According to the Commonwealth War Graves Commission website http://www.cwgc.org/, V.C. Corner Cemetery is the only uniquely Australian cemetery on the Western Front. The cemetery was created After the Armistice, and contains the graves of 410 Australian soldiers who were killed in July 1916 during the Battle of Fromelles, and whose bodies were found on the battlefield, but could not be identified. The large area containing the graves is covered with a garden bed containing red rose bushes in this cemetery.

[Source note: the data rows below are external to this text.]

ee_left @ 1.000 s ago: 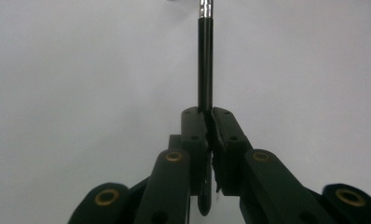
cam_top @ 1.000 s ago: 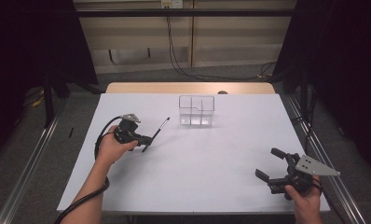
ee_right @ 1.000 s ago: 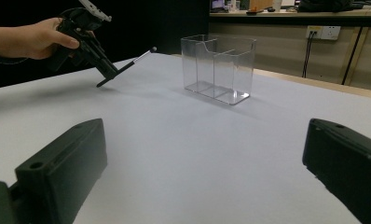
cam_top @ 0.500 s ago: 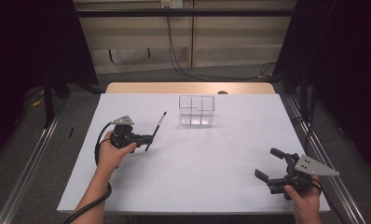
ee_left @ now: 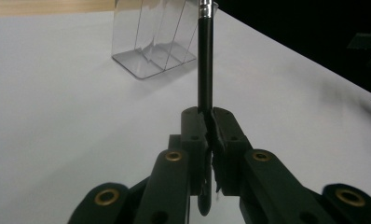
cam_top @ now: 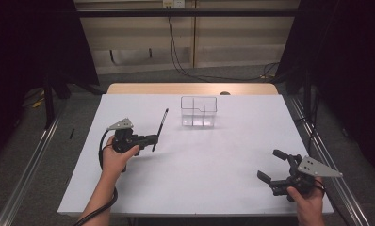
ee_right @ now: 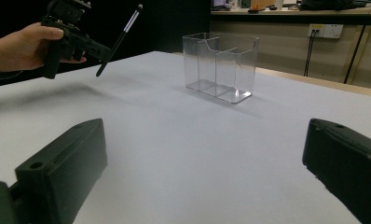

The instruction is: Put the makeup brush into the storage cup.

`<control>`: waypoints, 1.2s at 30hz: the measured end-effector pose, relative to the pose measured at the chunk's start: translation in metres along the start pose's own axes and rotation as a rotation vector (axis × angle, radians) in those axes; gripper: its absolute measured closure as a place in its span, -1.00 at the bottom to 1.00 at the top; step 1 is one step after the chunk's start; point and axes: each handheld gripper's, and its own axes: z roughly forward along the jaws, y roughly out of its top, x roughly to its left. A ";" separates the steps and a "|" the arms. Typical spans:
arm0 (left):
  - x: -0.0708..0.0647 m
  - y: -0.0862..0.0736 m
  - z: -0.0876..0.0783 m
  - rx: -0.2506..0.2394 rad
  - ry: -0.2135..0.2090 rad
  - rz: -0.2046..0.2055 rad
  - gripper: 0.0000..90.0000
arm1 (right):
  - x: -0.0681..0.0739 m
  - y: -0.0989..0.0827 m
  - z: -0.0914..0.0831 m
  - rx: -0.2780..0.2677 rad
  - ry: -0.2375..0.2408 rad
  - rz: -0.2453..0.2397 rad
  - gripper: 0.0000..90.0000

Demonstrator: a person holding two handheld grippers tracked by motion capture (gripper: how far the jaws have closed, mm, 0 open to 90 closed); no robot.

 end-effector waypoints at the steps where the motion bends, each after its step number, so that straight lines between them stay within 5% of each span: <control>1: -0.001 0.000 0.000 -0.006 0.002 0.000 0.87 | 0.000 0.000 0.000 -0.002 0.001 -0.002 -1.00; 11: -0.016 -0.002 0.007 -0.052 -0.035 0.012 0.87 | 0.001 0.000 0.001 0.007 0.005 -0.004 -1.00; 36: -0.047 0.005 0.028 -0.078 -0.124 0.059 0.87 | 0.001 -0.001 0.004 0.021 0.007 -0.004 -1.00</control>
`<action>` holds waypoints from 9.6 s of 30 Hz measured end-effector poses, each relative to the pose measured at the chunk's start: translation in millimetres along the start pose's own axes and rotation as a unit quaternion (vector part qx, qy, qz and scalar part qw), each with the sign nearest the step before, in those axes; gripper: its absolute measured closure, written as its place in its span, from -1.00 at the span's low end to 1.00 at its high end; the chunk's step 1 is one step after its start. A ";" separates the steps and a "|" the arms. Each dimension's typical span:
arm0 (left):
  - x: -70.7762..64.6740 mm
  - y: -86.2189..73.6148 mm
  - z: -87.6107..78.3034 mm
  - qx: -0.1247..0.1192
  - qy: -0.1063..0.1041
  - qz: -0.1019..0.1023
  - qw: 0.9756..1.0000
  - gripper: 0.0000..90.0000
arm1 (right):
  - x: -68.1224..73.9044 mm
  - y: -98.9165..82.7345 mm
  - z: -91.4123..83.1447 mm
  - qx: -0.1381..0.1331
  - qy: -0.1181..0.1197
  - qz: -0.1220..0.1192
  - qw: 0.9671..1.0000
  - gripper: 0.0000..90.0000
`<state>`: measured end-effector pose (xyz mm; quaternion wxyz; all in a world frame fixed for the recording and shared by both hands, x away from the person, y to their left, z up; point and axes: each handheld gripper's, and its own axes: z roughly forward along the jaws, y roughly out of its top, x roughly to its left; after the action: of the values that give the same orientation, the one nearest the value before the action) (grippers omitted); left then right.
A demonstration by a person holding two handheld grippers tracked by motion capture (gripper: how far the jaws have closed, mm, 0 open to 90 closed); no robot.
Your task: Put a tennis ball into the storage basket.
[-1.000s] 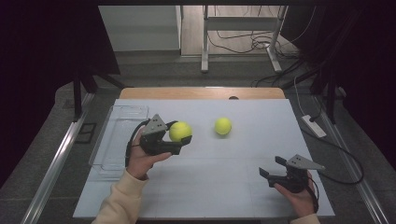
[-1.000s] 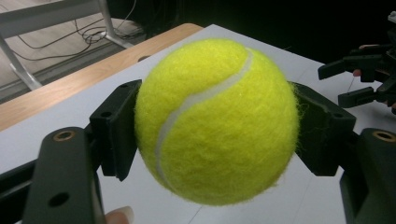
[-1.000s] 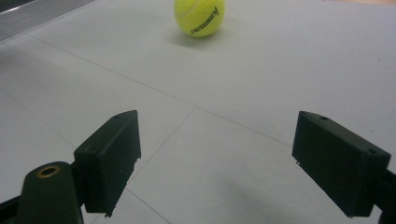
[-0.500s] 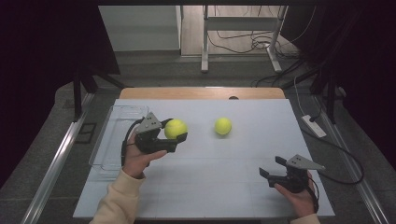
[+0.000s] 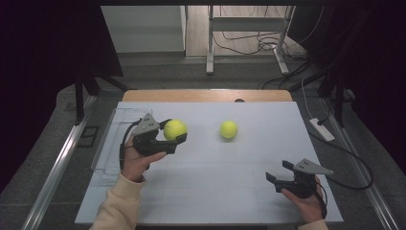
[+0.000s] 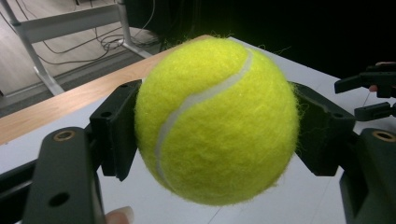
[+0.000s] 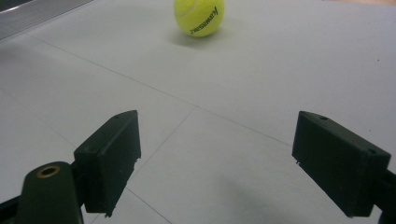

Instead of marking the unidentified graves individually, it was decided to record on a memorial in the cemetery the names of all the Australian soldiers who were killed in the Battle of Fromelles whose graves are not known. There are 1181 soldiers either buried in unknown graves and/or commemorated in this cemetery.
Two of the names on the memorial were Coo-ees. One was Joseph Patrick Wallis (Wailes) who joined the Coo-ees at Dubbo. He was one of over a 100 of those named on the memorial whose remains were later identified and re-interred at Fromelles (Pheasant Wood) Military Cemetery in 2010.
The other Coo-ee named on the memorial was Charles William Gordon Conroy, who according to his service record was a chemist when he enlisted, and joined the Coo-ees at Orange. He was killed in action at the Battle of Fromelles on 19/20 July 1916.
The photograph below shows Charles Conroy’s name (name 10 from the bottom in the left row in the first panel on the left) on the 54th Infantry Battalion’s list of names on the memorial wall at V. C. Corner Australian Cemetery and Memorial. (Joseph Patrick Wallis’ name is on the middle panel).
A photograph of the Charles Conroy’s name on the memorial will be placed on his individual blog entry, and form part of a Roll of Honour for the fallen Coo-ees on this blog.